Work task
Emit the data below verbatim, stripping out any pictures.

Collected material

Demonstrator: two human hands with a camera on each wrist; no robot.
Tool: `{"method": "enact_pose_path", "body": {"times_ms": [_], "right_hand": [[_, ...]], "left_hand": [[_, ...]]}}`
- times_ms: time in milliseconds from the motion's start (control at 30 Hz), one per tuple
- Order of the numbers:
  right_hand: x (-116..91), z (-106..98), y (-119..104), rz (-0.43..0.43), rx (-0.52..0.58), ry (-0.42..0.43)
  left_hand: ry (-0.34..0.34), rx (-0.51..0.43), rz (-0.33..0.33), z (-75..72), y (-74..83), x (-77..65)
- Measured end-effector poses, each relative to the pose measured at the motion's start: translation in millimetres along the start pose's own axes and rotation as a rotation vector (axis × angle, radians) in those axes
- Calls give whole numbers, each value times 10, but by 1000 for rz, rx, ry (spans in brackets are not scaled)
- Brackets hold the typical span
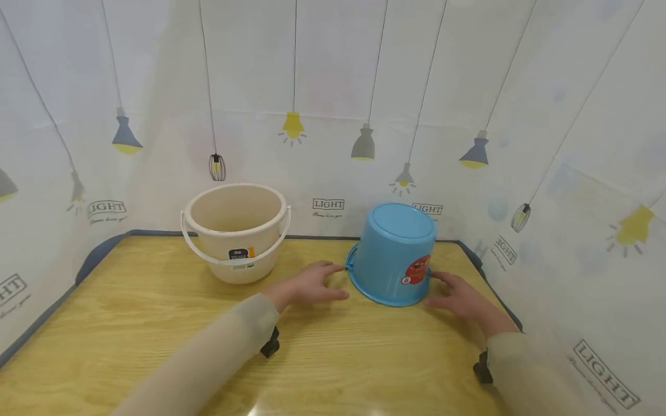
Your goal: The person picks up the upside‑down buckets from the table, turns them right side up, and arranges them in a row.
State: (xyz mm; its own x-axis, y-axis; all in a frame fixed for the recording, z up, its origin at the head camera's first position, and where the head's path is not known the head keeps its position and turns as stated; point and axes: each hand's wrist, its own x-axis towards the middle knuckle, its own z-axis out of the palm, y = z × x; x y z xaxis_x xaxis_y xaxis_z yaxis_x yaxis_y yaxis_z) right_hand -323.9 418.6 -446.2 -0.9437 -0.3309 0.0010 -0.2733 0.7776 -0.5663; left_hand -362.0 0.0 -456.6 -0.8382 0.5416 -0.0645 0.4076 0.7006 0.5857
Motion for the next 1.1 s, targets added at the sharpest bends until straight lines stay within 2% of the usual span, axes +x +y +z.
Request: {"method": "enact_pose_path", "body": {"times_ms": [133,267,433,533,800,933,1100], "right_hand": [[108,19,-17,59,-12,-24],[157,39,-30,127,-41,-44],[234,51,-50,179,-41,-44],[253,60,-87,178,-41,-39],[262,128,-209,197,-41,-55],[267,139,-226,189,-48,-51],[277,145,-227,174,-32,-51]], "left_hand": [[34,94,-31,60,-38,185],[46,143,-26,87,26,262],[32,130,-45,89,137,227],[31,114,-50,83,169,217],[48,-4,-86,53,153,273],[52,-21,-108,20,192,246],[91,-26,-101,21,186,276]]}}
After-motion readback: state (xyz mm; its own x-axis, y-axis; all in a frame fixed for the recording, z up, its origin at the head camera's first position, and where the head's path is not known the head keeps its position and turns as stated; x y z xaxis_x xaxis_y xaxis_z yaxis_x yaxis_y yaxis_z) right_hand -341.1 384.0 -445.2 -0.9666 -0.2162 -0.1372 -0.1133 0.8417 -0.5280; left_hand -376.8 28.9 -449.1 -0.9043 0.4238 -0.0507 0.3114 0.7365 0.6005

Finished exercise
Demonstrator: two human hands with a camera on each wrist; no robot.
Tool: `{"method": "enact_pose_path", "body": {"times_ms": [_], "right_hand": [[_, ...]], "left_hand": [[_, ...]]}}`
- times_ms: time in milliseconds from the motion's start (control at 30 Hz), one per tuple
- Order of the numbers:
  right_hand: x (-116..91), z (-106..98), y (-119..104), rz (-0.43..0.43), rx (-0.52..0.58), ry (-0.42..0.43)
  left_hand: ry (-0.34..0.34), rx (-0.51..0.43), rz (-0.33..0.33), z (-75..72), y (-74..83), x (-77..65)
- Measured end-effector poses, each relative to the pose measured at the motion's start: translation in millimetres along the start pose's own axes and rotation as a rotation vector (axis × angle, radians) in those axes
- Calls give whole numbers, each value times 10, but by 1000 for rz, rx, ry (spans in brackets are not scaled)
- Brackets hold the typical span
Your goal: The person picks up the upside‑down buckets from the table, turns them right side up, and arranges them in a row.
State: (xyz mm; its own x-axis, y-axis; all in a frame fixed for the recording, z up, its origin at the head camera's first position, and where the head's path is not known the head keeps its position and turns as stated; point and axes: each hand's wrist, its own x-axis towards the middle knuckle, its own z-axis out of the palm, y = z × x; x y z xaxis_x xaxis_y xaxis_z yaxis_x yaxis_y yaxis_z) right_hand -323.9 418.6 -446.2 -0.9437 -0.3309 0.0010 -0.2733 0.7776 -0.5663; left_hand -362.0 0.0 -456.6 -0.8382 0.5416 -0.0645 0.4076 0.7006 0.5857
Motion for the next 1.1 s, targets added at the sharpest bends until straight lines stay within 2% of the usual span, axes +x +y +z.
Request: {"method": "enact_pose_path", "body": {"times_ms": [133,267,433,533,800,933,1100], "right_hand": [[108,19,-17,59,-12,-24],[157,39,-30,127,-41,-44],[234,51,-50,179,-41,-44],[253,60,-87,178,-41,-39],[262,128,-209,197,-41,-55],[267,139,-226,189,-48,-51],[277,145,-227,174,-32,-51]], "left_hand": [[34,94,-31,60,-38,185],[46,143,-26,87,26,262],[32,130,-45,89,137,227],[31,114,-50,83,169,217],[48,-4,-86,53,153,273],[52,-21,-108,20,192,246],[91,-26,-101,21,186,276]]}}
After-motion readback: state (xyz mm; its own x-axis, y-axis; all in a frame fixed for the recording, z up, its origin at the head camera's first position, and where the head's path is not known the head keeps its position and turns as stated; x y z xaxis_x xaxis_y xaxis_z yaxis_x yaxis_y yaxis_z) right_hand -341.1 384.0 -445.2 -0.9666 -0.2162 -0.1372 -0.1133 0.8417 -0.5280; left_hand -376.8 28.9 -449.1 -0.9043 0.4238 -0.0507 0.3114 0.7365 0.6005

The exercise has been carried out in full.